Moreover, LC-MS/MS can be particularly useful as an assay platform for DMPK assessment in early stage drug development before specific capture reagents for LBAs are available.
Expensive reagents: Instruments for LBAs can vary from not very expensive to extremely pricey, depending on the capabilities of the platform, but reagent costs are always very high. Highly selective and high affinity detection antibodies are very expensive on a per sample basis.
Although the initial investment is high for LC-MS/MS, the per sample reagent expenses are very low. The exquisite sensitivity and selectivity across three different dimensions — LC, precursor mass, product ion mass measurements — affords the use of fairly simple and low-cost reagents.
Another upside to the use of mass spectrometry is its multiplexing capability; it can monitor multiple analytes with greater specificity in a single assay than LBAs, thus reducing the need for multiple runs.
Limitations for next-generation therapeutics: Therapeutics such as antibody drug conjugates (ADCs) or antibodies with covalently attached peptide or polymer groups can be heterogeneous enough that LBA detection antibodies are not capable of detecting all their forms.
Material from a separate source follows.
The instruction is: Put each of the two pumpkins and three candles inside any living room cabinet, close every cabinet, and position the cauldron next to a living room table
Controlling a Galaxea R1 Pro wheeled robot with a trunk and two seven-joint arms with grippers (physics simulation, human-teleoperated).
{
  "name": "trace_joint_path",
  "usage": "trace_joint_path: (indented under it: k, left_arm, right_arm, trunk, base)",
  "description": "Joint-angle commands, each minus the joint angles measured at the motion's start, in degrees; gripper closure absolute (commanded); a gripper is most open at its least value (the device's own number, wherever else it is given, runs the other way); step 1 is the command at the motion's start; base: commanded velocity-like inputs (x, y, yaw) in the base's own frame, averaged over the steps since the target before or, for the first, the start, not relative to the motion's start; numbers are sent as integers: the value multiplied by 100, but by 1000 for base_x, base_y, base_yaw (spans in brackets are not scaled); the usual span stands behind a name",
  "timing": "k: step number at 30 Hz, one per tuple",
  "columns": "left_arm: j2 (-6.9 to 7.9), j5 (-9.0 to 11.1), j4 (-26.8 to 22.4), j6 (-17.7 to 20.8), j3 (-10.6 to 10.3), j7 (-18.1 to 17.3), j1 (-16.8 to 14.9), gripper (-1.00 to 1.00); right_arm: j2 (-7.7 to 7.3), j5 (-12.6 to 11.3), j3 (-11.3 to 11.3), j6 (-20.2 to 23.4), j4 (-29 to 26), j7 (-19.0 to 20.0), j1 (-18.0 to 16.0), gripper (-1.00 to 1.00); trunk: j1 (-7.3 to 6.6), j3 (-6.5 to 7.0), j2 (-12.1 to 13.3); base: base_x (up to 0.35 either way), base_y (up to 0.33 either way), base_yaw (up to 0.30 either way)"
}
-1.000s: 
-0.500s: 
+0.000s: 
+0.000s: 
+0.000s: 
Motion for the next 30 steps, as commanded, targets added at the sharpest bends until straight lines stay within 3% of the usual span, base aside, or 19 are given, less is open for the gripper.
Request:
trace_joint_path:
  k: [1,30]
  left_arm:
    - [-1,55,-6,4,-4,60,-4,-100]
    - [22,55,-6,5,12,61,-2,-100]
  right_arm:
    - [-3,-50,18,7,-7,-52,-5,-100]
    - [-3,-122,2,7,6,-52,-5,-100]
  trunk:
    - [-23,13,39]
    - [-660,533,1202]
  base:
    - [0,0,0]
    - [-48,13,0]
LC-MS/MS is highly flexible and is well suited to novel types of biotherapeutic chemistries. The very high context information captured by LC-MS/MS is capable of describing all of the heterogeneity that these next generation molecules exhibit.
Owing to its higher specificity compared with LBA, LC-MS/MS can also provide insight into metabolic pathways and structural liabilities that LBA cannot. Moreover, the analysis can be performed in a single injection in one assay.
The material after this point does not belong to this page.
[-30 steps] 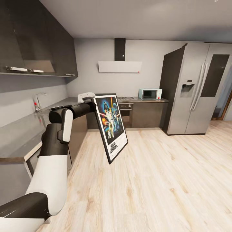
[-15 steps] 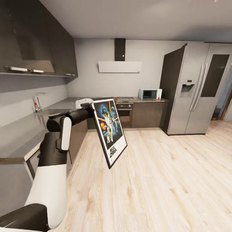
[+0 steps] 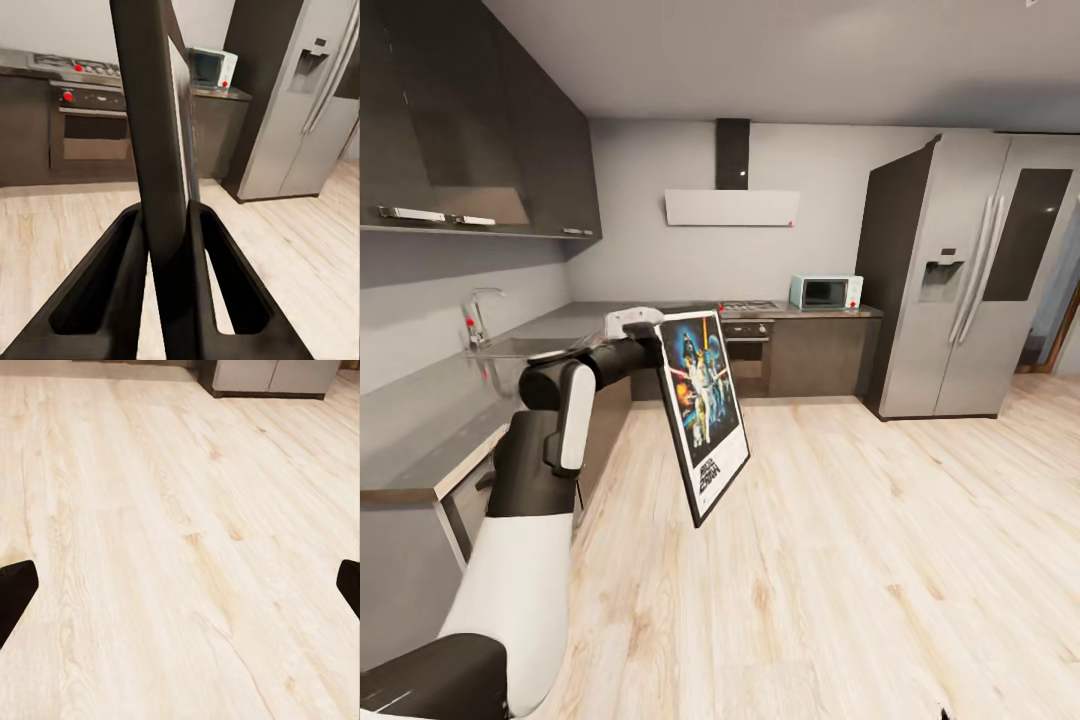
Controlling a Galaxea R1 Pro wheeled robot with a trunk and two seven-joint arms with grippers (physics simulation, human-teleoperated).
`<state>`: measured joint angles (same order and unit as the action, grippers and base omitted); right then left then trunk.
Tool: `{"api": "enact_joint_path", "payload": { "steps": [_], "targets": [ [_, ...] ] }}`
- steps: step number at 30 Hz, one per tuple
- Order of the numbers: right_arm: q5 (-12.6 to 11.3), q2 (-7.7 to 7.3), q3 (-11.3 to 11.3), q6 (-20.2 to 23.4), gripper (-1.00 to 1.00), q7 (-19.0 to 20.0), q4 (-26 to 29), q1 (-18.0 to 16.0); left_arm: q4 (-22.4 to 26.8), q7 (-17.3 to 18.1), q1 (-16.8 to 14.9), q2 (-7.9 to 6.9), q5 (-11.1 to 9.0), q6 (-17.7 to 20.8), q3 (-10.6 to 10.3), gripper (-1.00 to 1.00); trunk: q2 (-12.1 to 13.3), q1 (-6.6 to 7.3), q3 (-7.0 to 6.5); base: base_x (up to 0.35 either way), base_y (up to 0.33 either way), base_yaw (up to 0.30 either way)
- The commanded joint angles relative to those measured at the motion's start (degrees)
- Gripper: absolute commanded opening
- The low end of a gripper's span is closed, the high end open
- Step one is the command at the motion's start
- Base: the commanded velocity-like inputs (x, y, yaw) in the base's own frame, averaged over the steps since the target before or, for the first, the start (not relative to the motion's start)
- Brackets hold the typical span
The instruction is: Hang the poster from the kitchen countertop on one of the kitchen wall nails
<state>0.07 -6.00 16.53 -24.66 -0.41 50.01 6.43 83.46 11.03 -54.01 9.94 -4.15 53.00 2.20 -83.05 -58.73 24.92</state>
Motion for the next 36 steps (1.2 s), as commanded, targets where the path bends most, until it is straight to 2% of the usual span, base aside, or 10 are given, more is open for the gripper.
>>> {"api": "enact_joint_path", "payload": {
  "steps": [1,4,7,14,22,24,27,32,35,36],
  "targets": [
    [0.07,0.76,-0.09,-0.04,1.0,-0.2,0.97,0.0,0.03,-1.92,-0.05,0.06,-0.37,0.38,-1.61,-1.0,-0.03,0.0,0.05,0.0,0.0,0.0],
    [0.13,1.78,-0.19,0.01,1.0,-0.41,2.05,-0.01,0.02,-4.14,-0.05,0.06,-0.44,0.44,-3.69,-1.0,-0.03,0.0,0.05,0.0,0.0,0.0],
    [0.88,4.1,-0.41,0.14,1.0,-0.79,3.27,-0.89,-0.21,-5.92,-0.05,0.06,-0.43,0.86,-5.58,-1.0,-0.03,0.0,0.05,0.0,0.0,0.0],
    [3.69,6.21,-2.04,3.48,1.0,-2.09,3.81,-3.17,-1.95,-6.65,-0.13,0.06,-0.36,3.39,-6.5,-1.0,-0.03,0.0,0.05,0.0,0.0,0.0],
    [3.99,7.1,-9.39,4.17,1.0,-9.17,3.86,-4.72,-4.64,-6.78,-2.81,0.06,-0.4,3.66,-6.59,-1.0,-0.03,0.0,0.05,0.0,0.0,0.0],
    [3.98,7.63,-12.55,4.29,1.0,-11.58,3.85,-5.9,-5.95,-6.8,-4.91,0.06,-0.41,3.67,-6.59,-1.0,-0.03,0.0,0.05,0.0,0.0,0.0],
    [3.99,8.83,-14.38,5.31,1.0,-13.02,3.85,-6.79,-7.47,-6.81,-6.69,0.06,-0.47,3.68,-6.6,-1.0,-0.03,0.0,0.05,0.0,0.0,0.0],
    [4.04,10.63,-15.53,9.4,1.0,-13.81,4.77,-8.0,-9.43,-6.81,-8.34,0.06,-0.49,3.68,-6.6,-1.0,-0.03,0.0,0.05,0.0,0.0,0.0],
    [4.05,11.11,-17.73,10.68,1.0,-14.15,5.5,-8.78,-10.56,-6.81,-9.81,0.06,-0.5,3.68,-6.56,-1.0,-0.03,0.0,0.05,0.0,0.0,0.0],
    [4.06,11.25,-19.56,11.03,1.0,-15.24,5.9,-9.09,-11.06,-6.83,-10.31,0.06,-0.64,3.68,-6.54,-1.0,-0.03,0.0,0.05,0.0,0.0,0.0]
  ]
}}
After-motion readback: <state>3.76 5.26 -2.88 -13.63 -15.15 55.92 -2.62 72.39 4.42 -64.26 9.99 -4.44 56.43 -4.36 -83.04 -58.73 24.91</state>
In recognising these emerging analytical needs for DMPK assessment in biopharma, companies at the forefront of developing orthogonal technologies for DMPK analyses have invested in research and development (R&D) to produce application resources that focus on optimised DMPK workflows, instrument hardware, data processing software, reagents and sample preparation.
With a team of scientists dedicated to working with a broad range of biopharmaceutical customers to understand and support their analytical needs, novel DMPK assays have been developed that address real-world industry needs, including overcoming the top five limitations of LBAs.
Although regulatory authorities have not stipulated that LC-MS/MS data are required for DMPK studies of biologics and other next-generation therapeutics (such as gene therapies), it may reasonably be considered that, in time, this may become a requirement, owing to the increased complexity and diversity introduced by these new modalities.
It is not a stretch to recognise that LBAs may miss crucial information if key metabolites or biotransformed compounds are not detected by the detection antibodies.
LC-MS/MS analysis may therefore be used to confirm that the LBAs employed are sufficient in their detection coverage. Such analyses could even be used to inform decisions regarding which commercially available LBA is most appropriate for the study.
As the discovery, development and clinical evaluation of investigational medicines takes so long, it may be prudent to begin ensuring that LC-MS/MS data are obtained and available to confirm the choice of LBAs and corroborate their results.
Anticipating the potential requirement by regulatory authorities for this additional data as part of the risk management of clinical development programmes could mean substantial cost and time savings, and the minimisation of setbacks later down the road.